Figura 5. Whole montagem de um rato de 10 semanas de idade mostrando almofada de gordura livre de epitélio mamário endógena.

Figura 6. Hematoxilina e eosina seção manchada de uma almofada limpa de gordura de um mouse de 10 semanas de idade.

Figura 7. Whole montagem de um rato de 10 semanas de idade mostrando árvore ductal mamário normal desenvolvido a partir do epitélio transplantado.

Figura 8. Hematoxilina e eosina seção manchada de ductos mamários desenvolvido a partir do epitélio transplantado.

Figura 9. Hematoxilina e eosina seção manchada de um tumor mamário desenvolvido a partir do epitélio transplantado.

Discussion

Neste relatório, apresentamos dois métodos alternativos para limpar o mouse pad mamárias de gordura na preparação para transplantes mamárias epiteliais. O procedimento padrão tem sido em uso desde o seu desenvolvimento em 1959 por DeOme et al. ¹ Enquanto mais invasivo, o método padrão é o método preferido para treinar o novato porque a estrutura e orientação da glândula mamária são facilmente visualizadas. No entanto, o procedimento poupador pode ser preferido pelo cirurgião mais experiente por causa de várias vantagens ^2. Mais importante ainda, o procedimento é menos invasivo poupando, requer menos tempo e pode ser realizada através de um breve período de anestesia inalatória. Isso reduz o período de recuperação para o mouse. O procedimento poupando também pode ser realizado em ratos mais jovens (<21 dias) garantindo sucesso depuração do epitélio. Além disso, há uma redução de aderência do tecido após a cirurgia que pode ser vantajoso se repetir experimentos requerem cirurgia para remover tumores primários, mas permitem a observação a longo prazo continuado do mouse para metástase.

A parte do procedimento de transplante aproveita do fato de que o pleno desenvolvimento da glândula mamária não ocorre até depois da puberdade. Remoção prévia da pequena parcela da almofada de gordura contendo o epitélio endógeno "limpa" o bloco restante de gordura do rato jovem e elimina o potencial para o desenvolvimento de árvores epitelial ductal.
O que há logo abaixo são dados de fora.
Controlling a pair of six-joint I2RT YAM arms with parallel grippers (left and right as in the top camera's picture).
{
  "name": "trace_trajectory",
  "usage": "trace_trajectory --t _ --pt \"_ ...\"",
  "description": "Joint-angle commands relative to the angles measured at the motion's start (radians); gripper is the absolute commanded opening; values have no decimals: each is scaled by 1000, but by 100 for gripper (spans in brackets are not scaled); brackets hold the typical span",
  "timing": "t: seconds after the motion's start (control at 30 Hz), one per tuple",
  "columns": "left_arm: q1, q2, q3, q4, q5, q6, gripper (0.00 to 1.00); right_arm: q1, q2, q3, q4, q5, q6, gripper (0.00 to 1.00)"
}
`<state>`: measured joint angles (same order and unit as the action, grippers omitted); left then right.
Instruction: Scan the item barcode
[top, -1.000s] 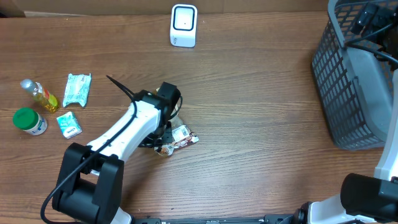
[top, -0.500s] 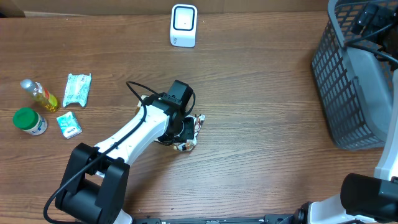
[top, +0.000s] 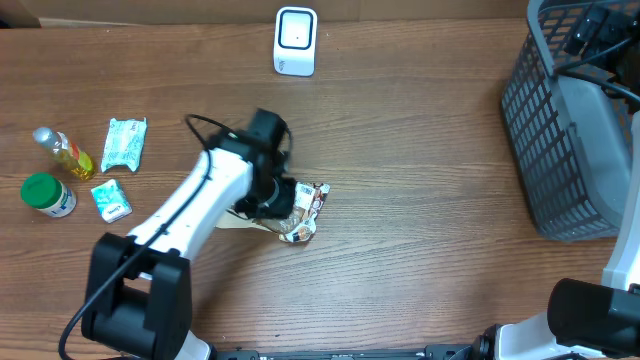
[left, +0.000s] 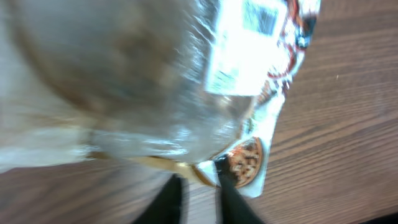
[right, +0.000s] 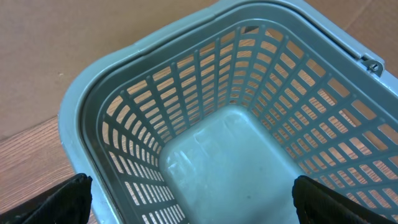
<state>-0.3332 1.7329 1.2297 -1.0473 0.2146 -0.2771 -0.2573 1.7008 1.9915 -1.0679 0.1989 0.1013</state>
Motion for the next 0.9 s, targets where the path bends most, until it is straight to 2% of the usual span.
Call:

Epitélio experimental pode ser transplantado para a almofada limpa de gordura do mouse acolhimento e avaliação das conseqüências resultantes podem ser feitas sem os efeitos de confusão do epitélio anfitrião endógena. Portanto, este procedimento é útil para avaliar a capacidade de células epiteliais mamárias para desenvolver in vivo.